Allelic variation partially regulates galactose-dependent hydrogen peroxide release from circulating hemocytes of the snail Biomphalaria glabrata

Abstract

Freshwater snails are the intermediate hosts for numerous parasitic worms that are detrimental to human and agricultural health. Understanding the immune responses of these snails could be vital for finding ways to block transmission of those parasites. Allelic variation in a recently discovered genomic region in the snail, Biomphalaria glabrata, influences their susceptibility to schistosomes. Here we tested whether genes in that region, termed the Guadeloupe Resistance Complex (GRC), are involved in recognition of common pathogen-associated molecules that have been shown to be stimulants of the hydrogen peroxide defense pathway. We show that hemocytes extracted from individuals with one of the three GRC genotypes released less hydrogen peroxide than the other two genotypes, after stimulation with galactose. This difference was not observed after stimulation with several other microbial-associated carbohydrates, despite those ligands sharing the same putative pathway for hydrogen peroxide release. Therefore, we conclude that allelic variation in the GRC region may influence the recognition of galactose, rather than the conserved downstream steps in the hydrogen peroxide pathway. These results thus are consistent with the hypothesis that proteins produced by this region are involved in pathogen recognition.

Keywords: Biomphalaria glabrata; Carbohydrate; Hemocyte; Hydrogen peroxide; Innate immunity.

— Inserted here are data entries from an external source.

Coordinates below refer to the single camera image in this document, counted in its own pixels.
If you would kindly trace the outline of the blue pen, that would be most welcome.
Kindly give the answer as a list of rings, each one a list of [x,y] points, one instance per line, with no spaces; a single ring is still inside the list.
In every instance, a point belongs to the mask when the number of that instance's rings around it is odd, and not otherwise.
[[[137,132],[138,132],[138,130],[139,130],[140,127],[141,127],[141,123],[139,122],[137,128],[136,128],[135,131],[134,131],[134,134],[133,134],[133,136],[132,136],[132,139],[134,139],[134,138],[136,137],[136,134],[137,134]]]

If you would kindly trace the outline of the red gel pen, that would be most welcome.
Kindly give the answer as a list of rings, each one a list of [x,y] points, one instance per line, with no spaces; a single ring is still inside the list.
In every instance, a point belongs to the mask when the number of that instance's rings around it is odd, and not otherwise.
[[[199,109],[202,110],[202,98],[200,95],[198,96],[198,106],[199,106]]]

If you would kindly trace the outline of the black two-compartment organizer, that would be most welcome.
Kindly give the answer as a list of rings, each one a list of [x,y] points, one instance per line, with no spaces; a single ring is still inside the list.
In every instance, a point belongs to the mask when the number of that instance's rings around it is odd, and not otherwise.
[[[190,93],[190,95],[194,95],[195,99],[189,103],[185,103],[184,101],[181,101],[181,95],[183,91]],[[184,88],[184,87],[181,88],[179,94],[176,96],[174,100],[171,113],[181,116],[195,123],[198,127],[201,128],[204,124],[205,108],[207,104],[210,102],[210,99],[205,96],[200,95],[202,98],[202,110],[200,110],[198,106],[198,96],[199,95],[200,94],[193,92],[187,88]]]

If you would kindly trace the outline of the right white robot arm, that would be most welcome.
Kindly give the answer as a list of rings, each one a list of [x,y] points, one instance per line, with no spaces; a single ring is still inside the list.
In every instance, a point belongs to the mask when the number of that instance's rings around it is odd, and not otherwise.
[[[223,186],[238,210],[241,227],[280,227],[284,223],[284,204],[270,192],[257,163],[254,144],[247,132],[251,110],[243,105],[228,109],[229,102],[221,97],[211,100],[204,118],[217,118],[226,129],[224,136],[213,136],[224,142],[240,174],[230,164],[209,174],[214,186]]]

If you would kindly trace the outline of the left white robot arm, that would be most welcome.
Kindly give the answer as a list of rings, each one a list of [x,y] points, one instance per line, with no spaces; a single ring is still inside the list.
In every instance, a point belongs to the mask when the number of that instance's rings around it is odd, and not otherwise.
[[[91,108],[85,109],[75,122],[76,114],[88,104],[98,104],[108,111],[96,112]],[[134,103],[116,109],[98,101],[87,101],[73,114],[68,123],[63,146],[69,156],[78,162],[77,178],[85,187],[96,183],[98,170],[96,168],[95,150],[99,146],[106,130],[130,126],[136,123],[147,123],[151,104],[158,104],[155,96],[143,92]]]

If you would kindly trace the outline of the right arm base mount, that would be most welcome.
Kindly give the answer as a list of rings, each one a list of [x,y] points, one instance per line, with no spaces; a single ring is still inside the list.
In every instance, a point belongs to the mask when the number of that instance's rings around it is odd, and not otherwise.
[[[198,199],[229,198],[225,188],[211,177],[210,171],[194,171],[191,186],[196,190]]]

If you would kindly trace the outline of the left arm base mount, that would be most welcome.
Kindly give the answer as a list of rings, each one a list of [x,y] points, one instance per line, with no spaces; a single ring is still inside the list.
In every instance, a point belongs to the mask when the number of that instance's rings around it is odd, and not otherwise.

Fig 1. A simplified diagram outlining the known canonical hydrogen peroxide pathway in B. glabrata

Both PMA, and ligands that require a receptor on the cell surface, activate intracellular kinases before NOX2 is recruited and activated. NOX2 produces superoxide (O₂⁻), the substrate for SOD, which is then converted to hydrogen peroxide. Hydrogen peroxide acts as the final anti-microbial product in this pathway in hemocytes. The kinases and receptors which lead to the activation of NOX2 are not conclusively characterized in B. glabrata, though the downstream NOX2-SOD pathway is believed to be conserved with that of mammals. The receptor initiating the hemocyte response is likely to be the primary difference between stimulation with the ligands used in this study (other than PMA).

Fig 2. BgGUA hemocytes produce hydrogen peroxide in response to PMA, LPS, and microbial-associated BSA-conjugated sugars

(A) Stimulation of BgGUA hemocytes with PMA (500 nM), PMA (500 nM) + DPI (0.5 μM), or CBSS carrier alone (n=4). (B) A dose response of BgGUA hemocytes to sugars commonly found on microbes, and microbial products isolated directly from microbes. Doses 0–4 correspond to: LPS 0, 10, 50, 100, 150 μg/ml; BSA-sugars 0, 50, 100, 200, 300 nM (n=1 per treatment). All data are shown as RFU/5000 cells relative to the PMA + control. Data in (A) are presented as mean +/− SD relative to PMA stimulation. Significant differences (ANOVA p<0.05) in (A) are denoted by an asterisks (*).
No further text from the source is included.